## nltk and the Stanford CoreNLP Library

NLTK allows you to interact with named entity recognition via it's own model, but also the aforementioned Stanford library. 

The Stanford library integration requires you to perform a few steps before you can use it, including installing the required Java files and setting system environment variables. 

You can also use the standford library on its own without integrating it with NLTK or operate it as an API server. 

The stanford CoreNLP library has great support for named entity recognition as well as some related nlp tasks such as coreference (or linking pronouns and entities together) and dependency trees to help with parsing meaning and relationships amongst words or phrases in a sentence.

For our simple use case, we will use the built-in named entity recognition with NLTK.

## Using nltk for Named Entity Recognition

In [1]:
import nltk
# take a normal sentence
sentence = '''In Chennai, I like to visit Marina beach, Mahabalipuram, Sri Parthasarathy Temple, Kapaleeshwar Temple and some restaurants rated well by TripAdvisor.'''
sentence

'In Chennai, I like to visit Marina beach, Mahabalipuram, Sri Parthasarathy Temple, Kapaleeshwar Temple and some restaurants rated well by TripAdvisor.'

In [2]:
# preprocess it via tokenization
tokenized_sent = nltk.word_tokenize(sentence)
tokenized_sent

['In',
 'Chennai',
 ',',
 'I',
 'like',
 'to',
 'visit',
 'Marina',
 'beach',
 ',',
 'Mahabalipuram',
 ',',
 'Sri',
 'Parthasarathy',
 'Temple',
 ',',
 'Kapaleeshwar',
 'Temple',
 'and',
 'some',
 'restaurants',
 'rated',
 'well',
 'by',
 'TripAdvisor',
 '.']

In [3]:
# tag the sentence for parts of speech
# this will add tags for proper nouns, pronouns, adjective, verbs and other part of speech that NLTK uses based on an english grammar
# NNP is the tag for a proper noun, singular
tagged_sent = nltk.pos_tag(tokenized_sent)
tagged_sent

[('In', 'IN'),
 ('Chennai', 'NNP'),
 (',', ','),
 ('I', 'PRP'),
 ('like', 'VBP'),
 ('to', 'TO'),
 ('visit', 'VB'),
 ('Marina', 'NNP'),
 ('beach', 'NN'),
 (',', ','),
 ('Mahabalipuram', 'NNP'),
 (',', ','),
 ('Sri', 'NNP'),
 ('Parthasarathy', 'NNP'),
 ('Temple', 'NNP'),
 (',', ','),
 ('Kapaleeshwar', 'NNP'),
 ('Temple', 'NNP'),
 ('and', 'CC'),
 ('some', 'DT'),
 ('restaurants', 'NNS'),
 ('rated', 'VBN'),
 ('well', 'RB'),
 ('by', 'IN'),
 ('TripAdvisor', 'NNP'),
 ('.', '.')]

In [4]:
# pass this tagged sentence into the ne_chunk function
# returns the sentence as a tree
# they do have leaves and subtrees representing more complex grammar

print(nltk.ne_chunk(tagged_sent))

(S
  In/IN
  (GPE Chennai/NNP)
  ,/,
  I/PRP
  like/VBP
  to/TO
  visit/VB
  (GPE Marina/NNP)
  beach/NN
  ,/,
  (GPE Mahabalipuram/NNP)
  ,/,
  (PERSON Sri/NNP Parthasarathy/NNP Temple/NNP)
  ,/,
  (PERSON Kapaleeshwar/NNP Temple/NNP)
  and/CC
  some/DT
  restaurants/NNS
  rated/VBN
  well/RB
  by/IN
  (ORGANIZATION TripAdvisor/NNP)
  ./.)


Chennai is identified as GPE (geopolitical entity), TripAdvisor as an organization and visit as verb.

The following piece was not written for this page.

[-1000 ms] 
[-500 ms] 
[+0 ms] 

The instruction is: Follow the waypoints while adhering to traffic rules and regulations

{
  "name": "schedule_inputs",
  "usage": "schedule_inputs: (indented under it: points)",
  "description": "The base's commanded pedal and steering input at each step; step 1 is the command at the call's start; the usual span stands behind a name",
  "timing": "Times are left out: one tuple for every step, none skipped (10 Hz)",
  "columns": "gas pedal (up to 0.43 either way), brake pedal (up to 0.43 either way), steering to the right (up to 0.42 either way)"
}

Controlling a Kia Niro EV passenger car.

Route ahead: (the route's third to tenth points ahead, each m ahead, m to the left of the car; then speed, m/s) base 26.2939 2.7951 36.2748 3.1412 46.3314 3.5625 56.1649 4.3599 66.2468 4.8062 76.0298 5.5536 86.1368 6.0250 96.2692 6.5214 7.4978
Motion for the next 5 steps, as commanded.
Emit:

It does so without consulting a knowledge base, like wikipedia, but instead uses trained statistical and grammatical parsers.

## More named entity recognition using nltk

In [5]:
with open("/Users/brindhamanivannan/Desktop/KaggleX/DataCamp/NLP/new_article.txt", "r") as file:
    new_article = file.read()

In [6]:
print(new_article)

The taxi-hailing company Uber brings into very sharp focus the question of whether corporations can be said to have a moral character. If any human being were to behave with the single-minded and ruthless greed of the company, we would consider them sociopathic. Uber wanted to know as much as possible about the people who use its service, and those who don’t. It has an arrangement with unroll.me, a company which offered a free service for unsubscribing from junk mail, to buy the contacts unroll.me customers had had with rival taxi companies. Even if their email was notionally anonymised, this use of it was not something the users had bargained for. Beyond that, it keeps track of the phones that have been used to summon its services even after the original owner has sold them, attempting this with Apple’s phones even thought it is forbidden by the company.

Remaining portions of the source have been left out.